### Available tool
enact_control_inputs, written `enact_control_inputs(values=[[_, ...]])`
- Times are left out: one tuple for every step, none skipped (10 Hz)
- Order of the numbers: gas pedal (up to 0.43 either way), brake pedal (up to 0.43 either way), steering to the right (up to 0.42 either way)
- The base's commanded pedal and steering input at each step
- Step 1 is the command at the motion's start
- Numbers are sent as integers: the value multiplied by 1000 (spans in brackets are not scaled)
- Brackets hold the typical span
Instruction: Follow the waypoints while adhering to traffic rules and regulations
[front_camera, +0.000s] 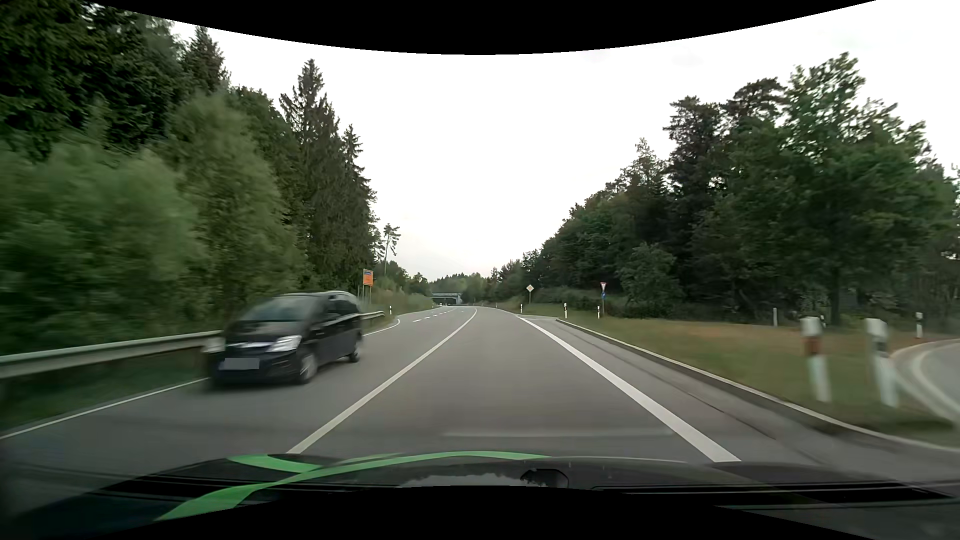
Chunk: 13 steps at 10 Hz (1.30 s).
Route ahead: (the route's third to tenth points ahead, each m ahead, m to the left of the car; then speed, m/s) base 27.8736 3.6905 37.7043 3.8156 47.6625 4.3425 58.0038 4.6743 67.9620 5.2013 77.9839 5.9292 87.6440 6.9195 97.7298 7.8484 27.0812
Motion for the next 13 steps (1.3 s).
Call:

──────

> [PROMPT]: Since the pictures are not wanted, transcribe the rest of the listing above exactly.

> [ANSWER AREA]:
### Available tool
enact_control_inputs, written `enact_control_inputs(values=[[_, ...]])`
- Times are left out: one tuple for every step, none skipped (10 Hz)
- Order of the numbers: gas pedal (up to 0.43 either way), brake pedal (up to 0.43 either way), steering to the right (up to 0.42 either way)
- The base's commanded pedal and steering input at each step
- Step 1 is the command at the motion's start
- Numbers are sent as integers: the value multiplied by 1000 (spans in brackets are not scaled)
- Brackets hold the typical span
Instruction: Follow the waypoints while adhering to traffic rules and regulations
[front_camera, +0.000s] 
Chunk: 13 steps at 10 Hz (1.30 s).
Route ahead: (the route's third to tenth points ahead, each m ahead, m to the left of the car; then speed, m/s) base 27.8736 3.6905 37.7043 3.8156 47.6625 4.3425 58.0038 4.6743 67.9620 5.2013 77.9839 5.9292 87.6440 6.9195 97.7298 7.8484 27.0812
Motion for the next 13 steps (1.3 s).
Call:

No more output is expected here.